● **EXERCISE INSTRUCTIONS**
Output, verbatim and without pictures, the lines from the first line of the listing through the line containing "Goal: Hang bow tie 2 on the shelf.".
── DATASET CONTENT
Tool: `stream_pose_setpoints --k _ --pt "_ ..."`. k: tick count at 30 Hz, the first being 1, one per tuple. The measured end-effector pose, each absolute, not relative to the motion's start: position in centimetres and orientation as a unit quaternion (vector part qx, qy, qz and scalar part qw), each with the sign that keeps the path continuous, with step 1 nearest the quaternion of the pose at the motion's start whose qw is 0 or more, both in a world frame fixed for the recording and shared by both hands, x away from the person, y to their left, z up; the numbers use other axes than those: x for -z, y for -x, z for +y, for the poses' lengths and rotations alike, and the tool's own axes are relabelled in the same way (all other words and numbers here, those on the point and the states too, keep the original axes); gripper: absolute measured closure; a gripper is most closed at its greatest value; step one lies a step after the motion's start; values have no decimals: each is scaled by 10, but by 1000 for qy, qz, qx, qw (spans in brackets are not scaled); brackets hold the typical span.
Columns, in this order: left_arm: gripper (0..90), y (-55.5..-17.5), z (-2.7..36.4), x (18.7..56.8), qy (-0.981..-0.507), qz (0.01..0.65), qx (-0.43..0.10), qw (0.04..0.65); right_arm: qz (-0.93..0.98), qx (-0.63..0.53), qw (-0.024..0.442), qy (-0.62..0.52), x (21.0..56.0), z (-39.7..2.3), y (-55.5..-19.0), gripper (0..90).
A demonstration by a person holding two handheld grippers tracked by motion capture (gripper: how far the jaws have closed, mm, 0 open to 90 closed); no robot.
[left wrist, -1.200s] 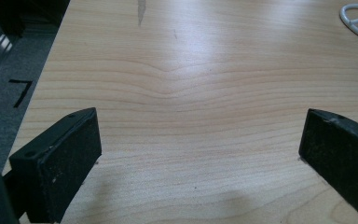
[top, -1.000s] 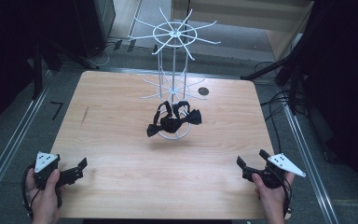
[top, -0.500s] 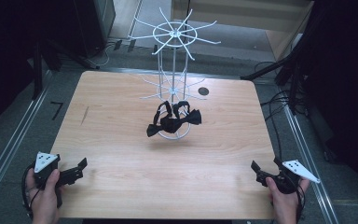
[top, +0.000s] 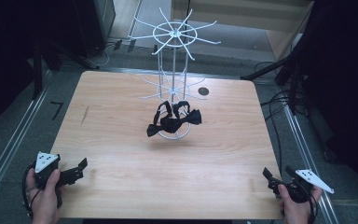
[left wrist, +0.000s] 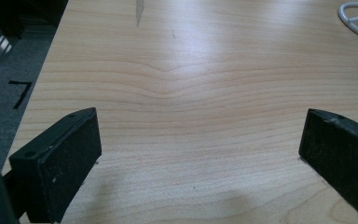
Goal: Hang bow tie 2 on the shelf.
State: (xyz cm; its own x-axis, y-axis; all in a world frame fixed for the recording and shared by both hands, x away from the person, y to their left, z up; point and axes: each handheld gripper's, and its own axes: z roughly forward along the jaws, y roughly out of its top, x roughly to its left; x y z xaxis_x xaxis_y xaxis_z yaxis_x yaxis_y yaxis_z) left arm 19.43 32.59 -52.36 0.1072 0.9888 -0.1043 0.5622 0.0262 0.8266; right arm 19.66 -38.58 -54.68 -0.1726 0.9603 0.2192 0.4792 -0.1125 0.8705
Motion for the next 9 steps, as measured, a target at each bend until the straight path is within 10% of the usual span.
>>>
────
● **SOLUTION**
Tool: `stream_pose_setpoints --k _ --pt "_ ..."`. k: tick count at 30 Hz, the first being 1, one per tuple. The measured end-effector pose, each absolute, not relative to the motion's start: position in centimetres and orientation as a unit quaternion (vector part qx, qy, qz and scalar part qw), each with the sign that keeps the path continuous, with step 1 nearest the quaternion of the pose at the motion's start whose qw is 0 or more, both in a world frame fixed for the recording and shared by both hands, x away from the person, y to their left, z up; the numbers use other axes than those: x for -z, y for -x, z for +y, for the poses' lengths and rotations alike, and the tool's own axes are relabelled in the same way (all other words and numbers here, those on the point and the states too, keep the original axes); gripper: absolute measured closure; a gripper is most closed at its greatest value; step one lies a step after the motion's start; values have no decimals: each is scaled by 10, but by 1000 for qy, qz, qx, qw (spans in brackets are not scaled); brackets hold the typical span.
Columns, in this order: left_arm: gripper (0..90), y (-55.5..-17.5), z (-2.7..36.4), x (18.7..56.8), qy (-0.981..-0.507), qz (0.01..0.65), qx (-0.43..0.10), qw (0.04..0.65); right_arm: qz (-0.93..0.98), qx (-0.63..0.53), qw (-0.024..0.442), qy (-0.62..0.52), x (21.0..56.0), z (-39.7..2.3), y (-55.5..-19.0), gripper (0..90).
A demonstration by a person holding two handheld grippers tracked by motion capture (gripper: how far the jaws have closed, mm, 0 open to 90 closed); no robot.
[left wrist, -1.200s] 
[top, -1.000s] 
[top, -0.500s] 
[top, +0.000s] 
[left wrist, +0.000s] 
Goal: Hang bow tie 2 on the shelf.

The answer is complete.